Depending on whether the bleeding is acute and injects or older and already stopped, the injured vessel must be ligated with the help of a small electrical device. Sometimes it is necessary to inject adrenaline into the vessel to close it. If the vessel is bleeding heavily, the vessel must be closed with a suture.

Small inflammations of the intestinal wall are usually only documented by photographs in addition to the taking of a sample. All these colonoscopy procedures are possible with a colonoscope under certain technical transformation. Depending on the findings, the duration of a colonoscopy can vary greatly.

In addition, the anatomical conditions also play a major role. The more tortuous a colon is, the more difficult it is for the examiner to manoeuvre the colonoscope through the coils. The visibility also plays a major role.

If the patient has performed the colonoscopy too shortly before the examination and the intestine is not clean, the examination time may be extended. Depending on the findings and the number of samples taken, a shorter or longer examination time can also be achieved. The duration of a colonoscopy is between 20 minutes and one hour, taking the above factors into account.

Every procedure carries risks, even though colonoscopy is generally considered to be very low-risk and safe. In Germany, numerous therapeutic or diagnostic colonoscopies are performed every year and complications are rare. However, risks are also pointed out before every colonoscopy.

These include first of all intolerance to the anaesthetic. It is true that the doses are usually small and therefore the anaesthesia times are short. However, intolerance reactions can always occur and require intensive medical follow-up treatment.

During the colonoscopy and after the examination, bleeding may occur which may also require further medical action. Bleeding can occur especially when skin areas are biopsied or when polyps are removed. Even after the procedure, a drop in haemoglobin in the blood count should make one think of bleeding caused by the colonoscopy.

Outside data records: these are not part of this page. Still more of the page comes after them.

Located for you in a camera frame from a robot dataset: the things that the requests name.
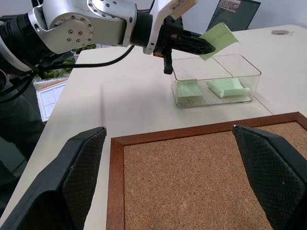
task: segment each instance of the green paper
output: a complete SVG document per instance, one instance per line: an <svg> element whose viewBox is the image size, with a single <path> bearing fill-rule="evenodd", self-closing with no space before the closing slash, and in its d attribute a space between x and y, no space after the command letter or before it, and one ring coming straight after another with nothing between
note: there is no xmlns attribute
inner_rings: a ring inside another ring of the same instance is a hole
<svg viewBox="0 0 307 230"><path fill-rule="evenodd" d="M250 93L250 88L243 88L237 78L209 80L207 86L221 98Z"/></svg>
<svg viewBox="0 0 307 230"><path fill-rule="evenodd" d="M209 42L212 46L215 47L214 52L200 55L203 60L207 60L217 52L226 48L227 46L235 42L239 42L225 25L225 23L218 23L211 30L208 30L202 36L200 36L200 38L205 39L207 42Z"/></svg>
<svg viewBox="0 0 307 230"><path fill-rule="evenodd" d="M177 97L202 96L197 85L197 79L181 81L177 83Z"/></svg>

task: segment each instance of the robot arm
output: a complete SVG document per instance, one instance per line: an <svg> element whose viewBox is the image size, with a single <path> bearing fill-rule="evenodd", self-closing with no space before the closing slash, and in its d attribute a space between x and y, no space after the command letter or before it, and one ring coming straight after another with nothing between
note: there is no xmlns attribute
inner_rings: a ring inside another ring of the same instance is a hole
<svg viewBox="0 0 307 230"><path fill-rule="evenodd" d="M170 74L172 48L194 54L214 51L198 34L183 29L180 16L195 3L156 0L145 13L123 0L44 0L0 26L0 84L4 75L39 71L62 53L90 44L141 46L145 54L164 57L165 73Z"/></svg>

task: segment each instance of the clear plastic container
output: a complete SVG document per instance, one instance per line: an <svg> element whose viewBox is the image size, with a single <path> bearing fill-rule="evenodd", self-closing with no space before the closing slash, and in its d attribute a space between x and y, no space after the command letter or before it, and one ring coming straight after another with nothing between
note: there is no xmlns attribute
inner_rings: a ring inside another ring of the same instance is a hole
<svg viewBox="0 0 307 230"><path fill-rule="evenodd" d="M261 72L241 55L173 60L171 87L179 108L250 102Z"/></svg>

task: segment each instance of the cork board
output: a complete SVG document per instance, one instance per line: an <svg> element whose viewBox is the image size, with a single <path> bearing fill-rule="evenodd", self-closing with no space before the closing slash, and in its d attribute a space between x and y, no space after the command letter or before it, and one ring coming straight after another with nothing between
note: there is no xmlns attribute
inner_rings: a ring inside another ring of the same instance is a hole
<svg viewBox="0 0 307 230"><path fill-rule="evenodd" d="M283 136L307 159L307 121L299 113L259 119L181 129L188 137L170 130L160 140L148 141L149 134L113 139L111 163L117 152L122 167L116 174L110 165L109 183L120 186L109 184L107 229L272 229L229 127L249 125ZM173 138L175 133L180 137Z"/></svg>

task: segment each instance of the wooden frame
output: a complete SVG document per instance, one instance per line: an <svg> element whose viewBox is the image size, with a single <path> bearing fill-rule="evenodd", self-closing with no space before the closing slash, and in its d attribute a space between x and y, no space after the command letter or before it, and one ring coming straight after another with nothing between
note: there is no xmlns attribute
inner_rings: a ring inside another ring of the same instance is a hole
<svg viewBox="0 0 307 230"><path fill-rule="evenodd" d="M109 187L107 199L106 229L125 229L124 203L124 146L149 142L188 138L212 133L231 131L233 125L260 127L288 122L297 122L307 130L307 118L299 112L258 117L239 121L230 121L205 126L180 128L167 131L137 134L111 139Z"/></svg>

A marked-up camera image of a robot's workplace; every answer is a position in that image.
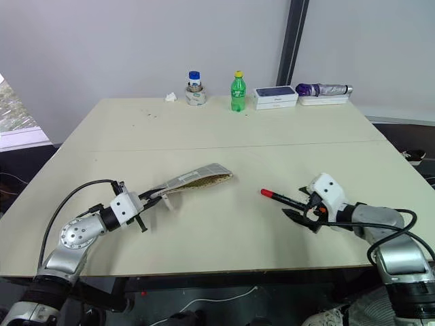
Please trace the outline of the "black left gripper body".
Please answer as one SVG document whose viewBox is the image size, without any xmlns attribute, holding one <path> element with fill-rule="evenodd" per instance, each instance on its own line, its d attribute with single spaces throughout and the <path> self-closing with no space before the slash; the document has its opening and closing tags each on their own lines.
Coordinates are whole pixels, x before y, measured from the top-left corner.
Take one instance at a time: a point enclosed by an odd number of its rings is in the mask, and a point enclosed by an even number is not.
<svg viewBox="0 0 435 326">
<path fill-rule="evenodd" d="M 137 224 L 139 225 L 141 232 L 144 233 L 147 231 L 147 228 L 140 216 L 140 214 L 145 210 L 144 209 L 144 203 L 142 202 L 142 199 L 140 198 L 140 196 L 137 196 L 136 199 L 136 203 L 137 203 L 137 214 L 134 216 L 134 220 L 137 222 Z"/>
</svg>

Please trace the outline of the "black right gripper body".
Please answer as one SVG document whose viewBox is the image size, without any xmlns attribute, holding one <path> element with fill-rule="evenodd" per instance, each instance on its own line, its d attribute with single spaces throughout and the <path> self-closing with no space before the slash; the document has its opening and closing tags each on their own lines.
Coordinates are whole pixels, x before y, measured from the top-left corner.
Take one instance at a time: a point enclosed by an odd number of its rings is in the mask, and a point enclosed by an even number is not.
<svg viewBox="0 0 435 326">
<path fill-rule="evenodd" d="M 327 222 L 327 209 L 322 203 L 322 198 L 313 192 L 308 199 L 304 209 L 304 218 L 308 223 L 308 228 L 313 233 L 318 233 L 324 222 Z"/>
</svg>

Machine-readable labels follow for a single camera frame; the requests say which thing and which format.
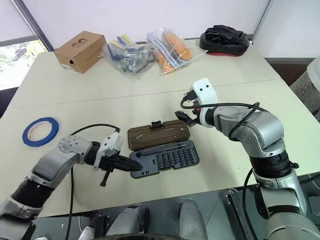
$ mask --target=brown box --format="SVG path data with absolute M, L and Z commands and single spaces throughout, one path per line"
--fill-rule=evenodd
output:
M 83 31 L 54 52 L 65 69 L 85 73 L 101 57 L 106 43 L 105 37 L 89 31 Z

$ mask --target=black tool case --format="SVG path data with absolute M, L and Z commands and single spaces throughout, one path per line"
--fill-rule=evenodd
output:
M 188 126 L 180 120 L 135 127 L 128 130 L 129 147 L 138 150 L 130 158 L 143 166 L 131 172 L 135 179 L 197 165 L 199 157 L 194 143 L 188 140 Z

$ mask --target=clear plastic bag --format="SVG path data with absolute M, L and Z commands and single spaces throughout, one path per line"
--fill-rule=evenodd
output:
M 103 57 L 121 72 L 132 76 L 139 76 L 156 62 L 151 44 L 135 44 L 125 34 L 103 46 Z
M 189 47 L 184 38 L 169 28 L 160 28 L 146 35 L 146 39 L 155 47 L 155 56 L 162 68 L 162 74 L 173 73 L 177 68 L 186 66 L 207 51 Z

While the colonoscope (special tube) is moved back and forth through the intestine and manoeuvred over curves and past angles, in individual cases there may be perforations in the intestine, which in the worst case can end in the rupture of the intestine and result in an emergency operation during which the intestine must be sutured and the abdominal cavity cleaned of bacteria from the intestine to prevent serious blood poisoning. However, this complication is extremely rare and in most cases can be prevented. It can also affect the organs located in the immediate vicinity of the intestine.

If a perforation occurs, open surgical abdominal surgery may be necessary. After bleeding or perforation, wound healing disorders and inflammation may occur, which also require special medical treatment. Less dramatic are superficial injuries to the intestinal wall caused by the tube, which can lead to bleeding, as well as post-operative bleeding after taking samples or removing polyps from the intestine.

These bleedings have to be stopped already during the examination or make a follow-up examination necessary if the bleeding occurs later after the examination. As with all medicines, allergic reactions to all the materials and medicines used can occur, which can end in life-threatening allergic shock or even death. Any intake of medication and allergies should therefore be discussed in the preliminary consultation in order to keep the risk as small as possible.

All these complications are very rare and many can be prevented by sufficient experience of the examining physician, but nevertheless one must always point this out in the run-up to the examination, as there is no guarantee to be spared from them. However, the risk generally increases with the age of the patient. The risk also increases for patients with a chronically inflamed intestinal wall such as Crohn’s disease. Since the intestinal wall is more vulnerable in this case, the examination is never carried out during an episode of illness under normal circumstances and otherwise only with great care.